Я всегда считал — не только свету что в окошке. Для человека без предрассудков что день, что ночь — все едино, а я всегда просто действовал и не больно-то раздумывал и под конец начал понимать: самое для меня подходящее — получать столько, чтоб хватало на хлеб и книги, но не трудиться ради этого в поте лица. Чем ближе к совершеннолетию, тем больше я в этом утверждался. По счастью, никто не наставлял меня насчет морали и добродетели. Мать обо всем этом не заботилась — был бы я сыт да одет, остальное ей до лампочки. Это вовсе не значит, что мы не любили друг друга, не отдали бы жизнь друг за друга. А кстати, не отдали бы! Но, пожалуй, среди всех моих родных и знакомых не нашлось бы ни единого человека, кто бы мог преподать мне какие-то нравственные уроки. В этом смысле на меня возложена была нелегкая задача — найти собственные мерила нравственности в мире, где у меня не было поводыря. Конечно, охотников учить меня уму-разуму нашлось бы немало, да только все они уж никак не годились в наставники. Еще когда я был мальчишкой, лицемеры и воинствующие святоши, которым только и надо было, что развратить меня или согнуть в бараний рог, махнули на меня рукой. Ну, а если держаться от таких подальше, человек без предрассудков, с широкими взглядами пойдет далеко.
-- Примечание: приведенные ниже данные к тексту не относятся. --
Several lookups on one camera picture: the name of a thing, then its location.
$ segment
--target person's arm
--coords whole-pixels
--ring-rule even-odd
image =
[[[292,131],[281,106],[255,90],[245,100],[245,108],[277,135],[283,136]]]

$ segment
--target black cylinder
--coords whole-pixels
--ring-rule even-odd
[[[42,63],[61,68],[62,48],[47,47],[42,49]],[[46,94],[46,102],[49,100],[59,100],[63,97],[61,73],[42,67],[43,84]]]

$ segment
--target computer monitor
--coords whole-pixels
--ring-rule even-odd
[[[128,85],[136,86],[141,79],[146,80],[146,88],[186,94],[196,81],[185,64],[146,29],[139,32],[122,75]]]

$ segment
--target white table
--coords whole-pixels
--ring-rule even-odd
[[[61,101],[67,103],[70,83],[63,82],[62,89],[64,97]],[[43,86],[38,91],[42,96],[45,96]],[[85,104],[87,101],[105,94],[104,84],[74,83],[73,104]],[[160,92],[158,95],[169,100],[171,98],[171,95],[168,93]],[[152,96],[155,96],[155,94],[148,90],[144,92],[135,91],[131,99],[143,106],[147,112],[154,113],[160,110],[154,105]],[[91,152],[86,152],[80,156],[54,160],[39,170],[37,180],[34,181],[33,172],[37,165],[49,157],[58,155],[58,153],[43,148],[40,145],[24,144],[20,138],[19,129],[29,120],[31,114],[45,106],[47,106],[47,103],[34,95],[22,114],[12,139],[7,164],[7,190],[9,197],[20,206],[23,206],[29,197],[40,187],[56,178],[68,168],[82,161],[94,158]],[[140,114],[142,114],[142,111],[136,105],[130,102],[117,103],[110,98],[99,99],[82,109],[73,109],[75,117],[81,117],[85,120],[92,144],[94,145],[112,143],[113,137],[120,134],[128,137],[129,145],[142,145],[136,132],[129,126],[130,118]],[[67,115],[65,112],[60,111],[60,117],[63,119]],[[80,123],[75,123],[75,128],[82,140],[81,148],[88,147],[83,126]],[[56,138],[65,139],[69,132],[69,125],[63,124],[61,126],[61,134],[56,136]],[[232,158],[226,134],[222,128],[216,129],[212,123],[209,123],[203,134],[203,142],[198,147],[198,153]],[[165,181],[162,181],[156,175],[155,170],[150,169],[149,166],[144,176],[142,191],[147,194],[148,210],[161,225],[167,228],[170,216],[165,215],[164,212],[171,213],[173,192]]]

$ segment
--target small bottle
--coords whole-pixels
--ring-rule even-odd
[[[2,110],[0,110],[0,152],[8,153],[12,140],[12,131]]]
Расставшись с Клодин, я двинулся домой, чувство было такое, будто на меня легло какое-то проклятие, навалилась на плечи непосильная тяжесть. Мать курила и читала вечернюю газету.
— У тебя такой вид, будто ты потерял всю свою получку. Что случилось?
— Меня уволили.
— От этого не помирают.
— Моя девушка меня бросила.
— Из-за того, что тебя уволили? Вот так подружка! Хорошо, что ты от нее отделался. В кладовке есть ветчина. Подзаправься.